# OB Peacock sexing question



## dillsandwitch (Sep 21, 2008)

Okay so my first lot of fry have reached 4-5cm (2-2 1/2 inches i think) and i was wondering if this was big enough to sex them. Getting ready to get rid of most of them to a mate but i wanna keep a couple females to up the ratio in my main tank.

I know the only sure fire way to do this it to vent them. does anyone have any tips for this as *** never done it before. all the other fish *** had you could tell by fins and coloring. How long is it safe to keep the fish out of the water to do this and will it stress the fish out to much. is there anything i can do to reduce the stress?

I'm just a bit worried that i might do something to harm the fry i have left. Unfortunately when we moved house i had casualties in the ups of 70 fry from the 2 batches i had.

also i really enjoy breeding peacocks and want to try my hand at some other species, mainly because when i bought the obs i didn't know they were hybrids. so any suggestions on other peacocks that might be good for me to have a go at?

thanks in advance


----------



## SupeDM (Jan 26, 2009)

Search Venting on the forum search theres a really excellent pic of a females vents. its really easy to catch and look. Just use one of the very soft fine nets and a magnifying glass it only takes a second. Dont squeeze them.


----------



## Fogelhund (Dec 3, 2002)

The females should have more rounded fins, and generally have less spotting than the males in most strains I have seen. Certainly at 2" +, you should be able to see some males with some colour, and more pointed finnage.

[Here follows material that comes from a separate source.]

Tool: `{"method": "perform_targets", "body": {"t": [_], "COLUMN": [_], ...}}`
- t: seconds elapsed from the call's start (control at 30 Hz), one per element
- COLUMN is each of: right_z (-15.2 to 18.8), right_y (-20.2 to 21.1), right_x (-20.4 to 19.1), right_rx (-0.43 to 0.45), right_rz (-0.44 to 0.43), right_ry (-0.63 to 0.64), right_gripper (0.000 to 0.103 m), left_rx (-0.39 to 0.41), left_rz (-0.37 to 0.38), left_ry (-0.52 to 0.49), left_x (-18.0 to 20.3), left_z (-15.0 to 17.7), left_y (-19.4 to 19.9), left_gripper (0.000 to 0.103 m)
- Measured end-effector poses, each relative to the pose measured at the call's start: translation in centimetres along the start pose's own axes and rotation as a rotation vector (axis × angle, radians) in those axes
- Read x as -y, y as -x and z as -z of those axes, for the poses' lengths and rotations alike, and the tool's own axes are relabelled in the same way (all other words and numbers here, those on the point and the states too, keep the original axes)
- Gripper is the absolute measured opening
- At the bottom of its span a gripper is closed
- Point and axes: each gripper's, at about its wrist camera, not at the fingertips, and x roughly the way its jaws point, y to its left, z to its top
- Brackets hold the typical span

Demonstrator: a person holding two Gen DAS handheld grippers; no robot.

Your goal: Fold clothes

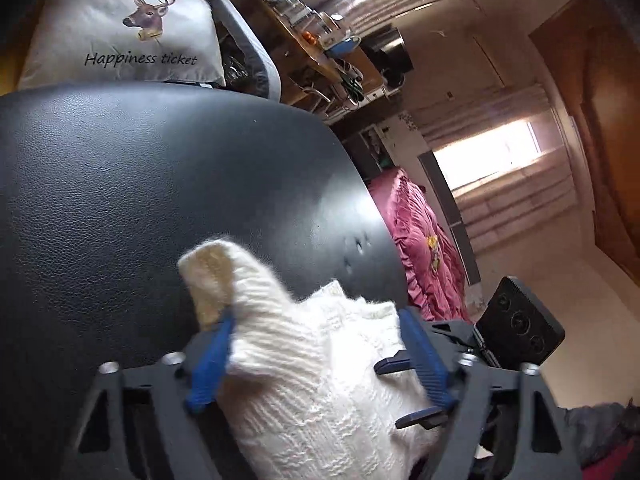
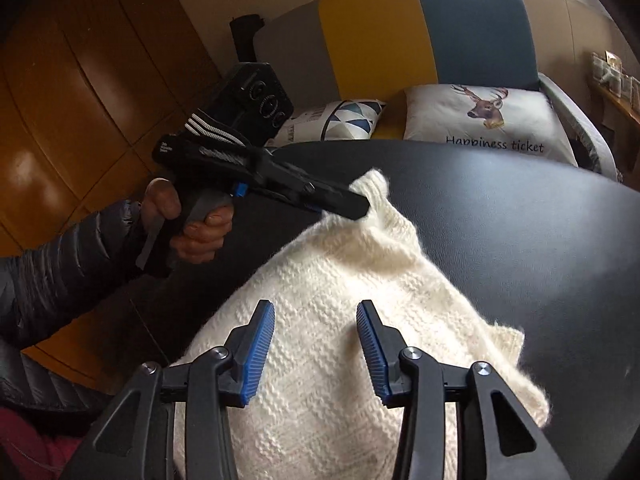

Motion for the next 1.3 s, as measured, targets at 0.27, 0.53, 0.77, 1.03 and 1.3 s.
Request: {"method": "perform_targets", "body": {"t": [0.27,0.53,0.77,1.03,1.3], "right_z": [3.5,3.2,3.0,2.1,5.7], "right_y": [-3.0,-2.9,-2.5,-0.6,5.1], "right_x": [-0.1,0.4,0.4,-0.6,-6.5], "right_rx": [0.018,0.034,0.056,0.045,0.062], "right_rz": [0.054,0.039,0.02,0.08,0.153], "right_ry": [0.024,-0.022,-0.038,-0.092,0.085], "right_gripper": [0.044,0.044,0.044,0.045,0.051], "left_rx": [0.103,0.081,0.281,0.218,0.102], "left_rz": [-0.048,-0.286,-0.206,-0.174,-0.24], "left_ry": [-0.074,0.04,0.226,0.185,0.16], "left_x": [1.0,-3.2,-4.0,0.9,3.5], "left_z": [1.6,0.5,4.4,12.9,17.2], "left_y": [1.8,-2.1,5.0,7.0,3.9], "left_gripper": [0.01,0.003,0.066,0.084,0.087]}}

There are MANY Aulonocara species that are worth keeping. Hard to suggest just one really. Find what is available in your area, check out the profiles and decide which you like and go get them. :thumb:


----------



## dillsandwitch (Sep 21, 2008)

Okay so i had a go a sexing the fry. im pretty sure i got the sexes correct. i checked then all a couple of times to be sure. i think i defiantly need to invest in a magnifying glass or something.

so out of 13 fry i had 5 females and 8 males

Edit:

So im going to keep the females. would they be big enough yet to put into my main tank? the adults are all around 10-11cms (4ish inches)


----------



## DJRansome (Oct 29, 2005)

Yes.


----------